Footprint Travel Guides
- Parent company: Bradt Travel Guides
- Founded: 1922
- Country of origin: United Kingdom
- Headquarters location: Bath, Somerset
- Distribution: Penguin Random House Distribution (UK) National Book Network (US)
- Publication types: Books
- Official website: www.footprinttravelguides.com

= Footprint Travel Guides =

Footprint Travel Guides is the imprint of Footprint Handbooks Ltd, a publisher of guidebooks based in Bath in the United Kingdom. Particularly noted for their coverage of Latin America, their South American Handbook, first published in 1924, is in its 90th edition and is updated annually. The company now publish more than 200 titles covering many destinations. Since 2008, all handbook guides are published in lightweight hardback.

The initial focus on travel broadened to include activity and lifestyle guides on topics such as travel photography, travelling with children, mountain biking, diving, surfing, skiing, snowboarding and body and soul retreats. The range currently offered by Footprint includes: Footprint Handbooks, Footprint Focus, Footprint Dream Trip, Footprint with Kids, Footprint Activity and Lifestyle Guides, and Footprint Full-Colour Guides.

Globe Pequot Press acquired Footprint in 2007. When Globe Pequot was sold by parent Morris Communications to Rowman & Littlefield, Footprint was retained.

In 2019, Footprint was acquired by Bradt Travel Guides.

==History==
The company was incorporated in December 1922 as Trade and Travel Publications Ltd.

=== South American Handbook ===

In 1924 the company published the South American Handbook, a new edition of a guide for business travellers first published in 1921 by the Federation of British Industry and entitled the Anglo-South American Handbook.

The handbook remained the company's only guidebook for the next 65 years. Over the years the handbook expanded its coverage to include all the countries of South America, Central America, Mexico and the Caribbean. It continued to include data for businessmen, but by the 1970s was increasingly aimed at leisure travellers, particularly backpackers following the Gringo Trail. In 1989 the 65th edition was almost 1400 pages long.

In 1990 the handbook was split. The Mexico & Central America Handbook and the Caribbean Islands Handbook were published as separate volumes, and during the 1990s the company started developing a new travel guide series using the South American Handbook title as the flagship.

=== Footprint imprint ===
Trade and Travel Publications changed its name to Footprint Handbooks Ltd in August 1996. By 1997 there were over a dozen guides in the series.

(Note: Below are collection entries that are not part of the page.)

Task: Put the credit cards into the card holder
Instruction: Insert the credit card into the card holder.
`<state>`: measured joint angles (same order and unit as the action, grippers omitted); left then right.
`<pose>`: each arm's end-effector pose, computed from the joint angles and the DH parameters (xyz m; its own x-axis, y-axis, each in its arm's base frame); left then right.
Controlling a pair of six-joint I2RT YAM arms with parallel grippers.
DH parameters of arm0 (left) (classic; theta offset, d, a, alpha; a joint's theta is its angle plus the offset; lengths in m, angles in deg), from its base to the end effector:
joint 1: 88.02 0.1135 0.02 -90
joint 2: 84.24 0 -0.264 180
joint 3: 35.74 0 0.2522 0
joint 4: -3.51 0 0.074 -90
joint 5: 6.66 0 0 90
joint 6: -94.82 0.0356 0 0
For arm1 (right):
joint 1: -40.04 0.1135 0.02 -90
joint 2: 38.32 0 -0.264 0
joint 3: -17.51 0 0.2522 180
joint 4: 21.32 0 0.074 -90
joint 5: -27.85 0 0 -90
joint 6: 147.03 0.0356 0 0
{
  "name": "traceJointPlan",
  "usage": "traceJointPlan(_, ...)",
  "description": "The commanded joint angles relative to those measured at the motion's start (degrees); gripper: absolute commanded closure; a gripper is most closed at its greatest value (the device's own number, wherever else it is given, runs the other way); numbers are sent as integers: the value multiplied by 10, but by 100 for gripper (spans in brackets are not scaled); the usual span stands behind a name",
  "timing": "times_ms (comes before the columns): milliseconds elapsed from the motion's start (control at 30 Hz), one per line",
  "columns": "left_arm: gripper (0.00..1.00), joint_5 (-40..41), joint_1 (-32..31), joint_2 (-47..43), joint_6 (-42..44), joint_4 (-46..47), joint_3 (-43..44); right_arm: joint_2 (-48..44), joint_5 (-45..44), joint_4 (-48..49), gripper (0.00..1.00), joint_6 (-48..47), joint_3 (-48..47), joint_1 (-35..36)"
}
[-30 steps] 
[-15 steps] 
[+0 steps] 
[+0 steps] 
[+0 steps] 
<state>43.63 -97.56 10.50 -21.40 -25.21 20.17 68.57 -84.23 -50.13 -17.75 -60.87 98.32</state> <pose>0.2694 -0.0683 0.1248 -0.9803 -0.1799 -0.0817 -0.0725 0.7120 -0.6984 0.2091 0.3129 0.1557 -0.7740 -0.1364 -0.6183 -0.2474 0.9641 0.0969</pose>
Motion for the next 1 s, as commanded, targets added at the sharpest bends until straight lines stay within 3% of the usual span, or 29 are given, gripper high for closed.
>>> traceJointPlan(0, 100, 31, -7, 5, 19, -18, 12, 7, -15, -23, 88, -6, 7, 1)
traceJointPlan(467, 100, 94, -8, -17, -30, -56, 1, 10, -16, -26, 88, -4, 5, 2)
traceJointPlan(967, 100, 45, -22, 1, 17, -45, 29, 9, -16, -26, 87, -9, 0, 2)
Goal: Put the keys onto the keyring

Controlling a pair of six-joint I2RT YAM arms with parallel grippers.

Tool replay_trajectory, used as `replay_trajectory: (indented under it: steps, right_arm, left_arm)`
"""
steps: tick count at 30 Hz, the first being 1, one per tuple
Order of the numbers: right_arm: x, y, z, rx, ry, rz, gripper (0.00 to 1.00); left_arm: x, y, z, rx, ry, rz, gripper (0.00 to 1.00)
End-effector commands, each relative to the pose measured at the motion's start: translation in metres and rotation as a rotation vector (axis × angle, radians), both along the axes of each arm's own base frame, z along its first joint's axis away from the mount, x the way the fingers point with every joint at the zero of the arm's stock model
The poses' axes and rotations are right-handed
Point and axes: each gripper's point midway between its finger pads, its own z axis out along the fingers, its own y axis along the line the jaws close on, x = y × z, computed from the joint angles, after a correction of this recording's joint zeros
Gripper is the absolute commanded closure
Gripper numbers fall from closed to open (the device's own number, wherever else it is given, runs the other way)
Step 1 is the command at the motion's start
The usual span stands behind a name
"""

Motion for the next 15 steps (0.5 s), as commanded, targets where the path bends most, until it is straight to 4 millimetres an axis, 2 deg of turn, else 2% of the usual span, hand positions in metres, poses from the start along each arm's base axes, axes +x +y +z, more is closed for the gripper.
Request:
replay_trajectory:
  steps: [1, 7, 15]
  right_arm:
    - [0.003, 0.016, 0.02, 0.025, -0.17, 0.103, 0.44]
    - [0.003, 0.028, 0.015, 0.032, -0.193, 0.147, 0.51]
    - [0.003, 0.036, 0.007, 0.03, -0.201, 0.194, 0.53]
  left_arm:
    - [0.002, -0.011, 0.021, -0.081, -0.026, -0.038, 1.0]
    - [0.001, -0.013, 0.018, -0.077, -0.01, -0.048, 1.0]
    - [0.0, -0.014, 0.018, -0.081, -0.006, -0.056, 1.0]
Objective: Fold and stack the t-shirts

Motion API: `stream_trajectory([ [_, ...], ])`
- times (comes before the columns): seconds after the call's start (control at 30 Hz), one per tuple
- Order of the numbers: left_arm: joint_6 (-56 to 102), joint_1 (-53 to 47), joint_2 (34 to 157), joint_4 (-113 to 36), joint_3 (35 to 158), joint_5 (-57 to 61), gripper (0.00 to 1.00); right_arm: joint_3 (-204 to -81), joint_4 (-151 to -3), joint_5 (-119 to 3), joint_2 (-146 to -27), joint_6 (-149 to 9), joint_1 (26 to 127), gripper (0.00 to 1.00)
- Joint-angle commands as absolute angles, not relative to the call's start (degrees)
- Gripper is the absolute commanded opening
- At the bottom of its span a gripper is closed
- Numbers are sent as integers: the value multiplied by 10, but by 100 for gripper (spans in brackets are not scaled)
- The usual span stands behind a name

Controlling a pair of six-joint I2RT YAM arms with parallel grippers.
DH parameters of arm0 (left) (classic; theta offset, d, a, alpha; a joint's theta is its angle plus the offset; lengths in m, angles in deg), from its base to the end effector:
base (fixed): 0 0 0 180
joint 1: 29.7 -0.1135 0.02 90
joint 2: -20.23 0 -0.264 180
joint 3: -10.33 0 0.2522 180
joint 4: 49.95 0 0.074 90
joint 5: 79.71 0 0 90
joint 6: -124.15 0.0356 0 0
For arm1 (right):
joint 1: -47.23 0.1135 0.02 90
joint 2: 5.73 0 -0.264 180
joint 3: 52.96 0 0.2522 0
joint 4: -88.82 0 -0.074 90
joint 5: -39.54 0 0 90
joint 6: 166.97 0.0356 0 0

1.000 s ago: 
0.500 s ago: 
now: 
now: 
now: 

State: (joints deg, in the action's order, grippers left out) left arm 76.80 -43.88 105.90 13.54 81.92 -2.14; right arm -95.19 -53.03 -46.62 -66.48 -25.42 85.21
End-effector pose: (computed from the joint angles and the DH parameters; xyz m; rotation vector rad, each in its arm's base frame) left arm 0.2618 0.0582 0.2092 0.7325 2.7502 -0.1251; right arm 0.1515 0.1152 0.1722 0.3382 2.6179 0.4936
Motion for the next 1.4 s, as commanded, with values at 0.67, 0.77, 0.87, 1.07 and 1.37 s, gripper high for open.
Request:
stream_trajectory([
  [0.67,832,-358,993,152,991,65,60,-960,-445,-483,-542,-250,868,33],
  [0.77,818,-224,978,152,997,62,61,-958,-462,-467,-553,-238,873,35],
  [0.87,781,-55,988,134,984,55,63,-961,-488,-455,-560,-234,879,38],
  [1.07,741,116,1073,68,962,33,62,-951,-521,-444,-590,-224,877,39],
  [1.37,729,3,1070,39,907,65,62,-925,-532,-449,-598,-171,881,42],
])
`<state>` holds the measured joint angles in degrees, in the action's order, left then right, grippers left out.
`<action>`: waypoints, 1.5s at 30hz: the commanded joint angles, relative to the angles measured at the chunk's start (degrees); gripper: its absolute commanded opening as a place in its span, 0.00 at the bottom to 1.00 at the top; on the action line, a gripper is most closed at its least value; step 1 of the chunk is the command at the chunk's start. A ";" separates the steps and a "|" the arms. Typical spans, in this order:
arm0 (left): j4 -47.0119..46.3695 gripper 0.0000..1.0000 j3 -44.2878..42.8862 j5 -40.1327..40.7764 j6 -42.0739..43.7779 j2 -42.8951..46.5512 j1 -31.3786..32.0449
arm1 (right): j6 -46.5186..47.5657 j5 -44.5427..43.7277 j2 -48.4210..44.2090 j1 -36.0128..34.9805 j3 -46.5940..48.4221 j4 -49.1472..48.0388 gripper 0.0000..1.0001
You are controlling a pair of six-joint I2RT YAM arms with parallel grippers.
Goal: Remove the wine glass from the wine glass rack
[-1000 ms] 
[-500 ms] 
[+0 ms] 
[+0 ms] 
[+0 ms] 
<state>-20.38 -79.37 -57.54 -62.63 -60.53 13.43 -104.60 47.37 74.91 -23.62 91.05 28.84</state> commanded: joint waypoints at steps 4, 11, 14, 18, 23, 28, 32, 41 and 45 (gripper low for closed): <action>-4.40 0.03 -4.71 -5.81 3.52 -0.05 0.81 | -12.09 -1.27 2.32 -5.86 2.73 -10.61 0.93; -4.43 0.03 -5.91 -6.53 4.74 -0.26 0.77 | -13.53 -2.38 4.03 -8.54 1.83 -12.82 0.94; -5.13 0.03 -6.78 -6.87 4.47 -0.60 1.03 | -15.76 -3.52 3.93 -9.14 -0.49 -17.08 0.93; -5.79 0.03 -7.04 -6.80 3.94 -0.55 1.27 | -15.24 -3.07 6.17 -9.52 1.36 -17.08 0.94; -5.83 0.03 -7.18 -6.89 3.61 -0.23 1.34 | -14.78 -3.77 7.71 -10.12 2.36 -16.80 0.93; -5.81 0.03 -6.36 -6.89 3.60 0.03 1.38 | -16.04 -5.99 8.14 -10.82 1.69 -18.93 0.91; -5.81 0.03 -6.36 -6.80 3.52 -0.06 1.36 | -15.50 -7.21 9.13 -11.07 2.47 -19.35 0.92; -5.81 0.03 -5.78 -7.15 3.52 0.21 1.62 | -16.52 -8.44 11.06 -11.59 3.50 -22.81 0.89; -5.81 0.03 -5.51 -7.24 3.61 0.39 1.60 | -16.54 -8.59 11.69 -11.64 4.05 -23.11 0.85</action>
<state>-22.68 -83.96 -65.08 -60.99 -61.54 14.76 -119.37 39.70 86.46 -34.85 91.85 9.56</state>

The series grew quickly and in 2004, Footprint launched its first thematic guide: Surfing Europe. This was followed by further thematic guides such as Diving the World, Snowboarding the World, Body and Soul escapes, Travel with Kids and European City Breaks. In 2013 a brand new series, Footprint Dream Trip, was launched.

==Official History==
The official history of the company is included in the majority of Footprint’s publications.